Située à l’embouchure du fleuve Saint-Laurent, cette île avait été édifiée pour l’exposition universelle de 1967. Baptisé inévitablement « Circuit de l’île Notre-Dame », il fut renommé « circuit Gilles Villeneuve » en 1983, après le décès de ce dernier, qui, rappelons-le, fut le premier vainqueur en Formule 1 sur ce circuit en 1978.

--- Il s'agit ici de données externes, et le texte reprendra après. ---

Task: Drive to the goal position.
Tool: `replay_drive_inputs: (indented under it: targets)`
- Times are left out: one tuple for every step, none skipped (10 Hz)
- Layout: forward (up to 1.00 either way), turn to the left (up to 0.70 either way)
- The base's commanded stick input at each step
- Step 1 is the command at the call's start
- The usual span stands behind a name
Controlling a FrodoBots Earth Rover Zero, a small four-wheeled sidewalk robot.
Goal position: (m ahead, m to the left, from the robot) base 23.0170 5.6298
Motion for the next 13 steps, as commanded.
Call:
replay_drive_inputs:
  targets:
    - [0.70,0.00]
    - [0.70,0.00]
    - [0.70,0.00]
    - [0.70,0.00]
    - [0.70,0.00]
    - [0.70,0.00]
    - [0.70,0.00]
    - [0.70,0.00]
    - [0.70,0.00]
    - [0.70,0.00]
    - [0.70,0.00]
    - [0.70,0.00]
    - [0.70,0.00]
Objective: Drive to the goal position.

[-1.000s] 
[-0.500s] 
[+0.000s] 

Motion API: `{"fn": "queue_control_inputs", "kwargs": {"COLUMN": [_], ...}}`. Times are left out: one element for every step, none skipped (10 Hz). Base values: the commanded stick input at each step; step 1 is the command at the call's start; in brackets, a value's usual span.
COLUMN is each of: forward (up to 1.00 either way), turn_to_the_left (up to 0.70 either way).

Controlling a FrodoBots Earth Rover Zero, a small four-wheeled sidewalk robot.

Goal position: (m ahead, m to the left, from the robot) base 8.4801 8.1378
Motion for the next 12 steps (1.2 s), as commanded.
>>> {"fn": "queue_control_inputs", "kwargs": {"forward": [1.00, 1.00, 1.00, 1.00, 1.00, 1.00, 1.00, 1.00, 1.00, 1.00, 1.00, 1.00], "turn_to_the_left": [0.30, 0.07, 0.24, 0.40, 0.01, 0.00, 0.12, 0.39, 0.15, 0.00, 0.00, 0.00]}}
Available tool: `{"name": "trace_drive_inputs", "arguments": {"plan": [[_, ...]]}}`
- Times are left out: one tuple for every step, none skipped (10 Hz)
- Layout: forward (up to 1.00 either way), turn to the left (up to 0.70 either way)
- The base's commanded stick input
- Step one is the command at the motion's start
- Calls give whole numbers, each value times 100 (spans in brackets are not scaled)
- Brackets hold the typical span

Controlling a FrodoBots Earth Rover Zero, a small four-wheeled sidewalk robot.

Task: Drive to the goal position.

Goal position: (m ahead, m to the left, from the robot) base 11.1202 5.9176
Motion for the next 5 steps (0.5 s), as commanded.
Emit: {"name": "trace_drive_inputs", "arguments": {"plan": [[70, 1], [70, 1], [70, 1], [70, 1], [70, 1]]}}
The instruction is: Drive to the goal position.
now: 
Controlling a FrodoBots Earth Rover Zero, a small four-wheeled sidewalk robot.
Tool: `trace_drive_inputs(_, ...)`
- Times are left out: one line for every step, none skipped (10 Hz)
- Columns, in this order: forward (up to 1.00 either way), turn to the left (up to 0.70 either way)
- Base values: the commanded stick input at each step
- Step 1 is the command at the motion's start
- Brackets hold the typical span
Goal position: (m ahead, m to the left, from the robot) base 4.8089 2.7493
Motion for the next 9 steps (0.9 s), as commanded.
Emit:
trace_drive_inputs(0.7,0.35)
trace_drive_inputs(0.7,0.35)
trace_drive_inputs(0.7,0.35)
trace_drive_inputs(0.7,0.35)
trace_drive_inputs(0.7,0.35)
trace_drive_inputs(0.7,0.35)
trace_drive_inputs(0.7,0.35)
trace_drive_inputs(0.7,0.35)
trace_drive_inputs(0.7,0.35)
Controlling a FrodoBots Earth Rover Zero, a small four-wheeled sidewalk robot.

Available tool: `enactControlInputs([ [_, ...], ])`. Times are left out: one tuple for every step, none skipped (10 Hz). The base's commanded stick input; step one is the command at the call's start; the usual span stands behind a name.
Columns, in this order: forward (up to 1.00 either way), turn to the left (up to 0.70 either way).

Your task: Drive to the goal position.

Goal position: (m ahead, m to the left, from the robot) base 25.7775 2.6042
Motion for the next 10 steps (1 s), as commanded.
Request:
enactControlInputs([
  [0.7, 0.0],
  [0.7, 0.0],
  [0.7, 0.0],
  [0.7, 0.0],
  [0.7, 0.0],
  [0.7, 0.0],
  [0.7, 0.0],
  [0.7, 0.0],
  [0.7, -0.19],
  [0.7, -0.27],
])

Constitué de chicanes et de lignes droites, c’est un circuit de freinage-accélération, où les freins et les boîtes de vitesses sont mises à rude épreuve. Jugé trop étriqué et trop étroit par endroits, il sera non-inscrit au championnat 1987 et transformé pendant ce temps. Lorsque la Formule 1 revient en 1988, les participants découvrent de nouveaux stands à l’autre bout de la piste, dont la longueur a été modifiée. En 1994, une chicane artificielle est installée dans la courbe qui suit les anciens stands, modifiant le développement du circuit, et l’année suivante, la courbe est effacée pour laisser place à une longue ligne droite qui ramène tout le monde à grande vitesse vers la chicane précédant les stands.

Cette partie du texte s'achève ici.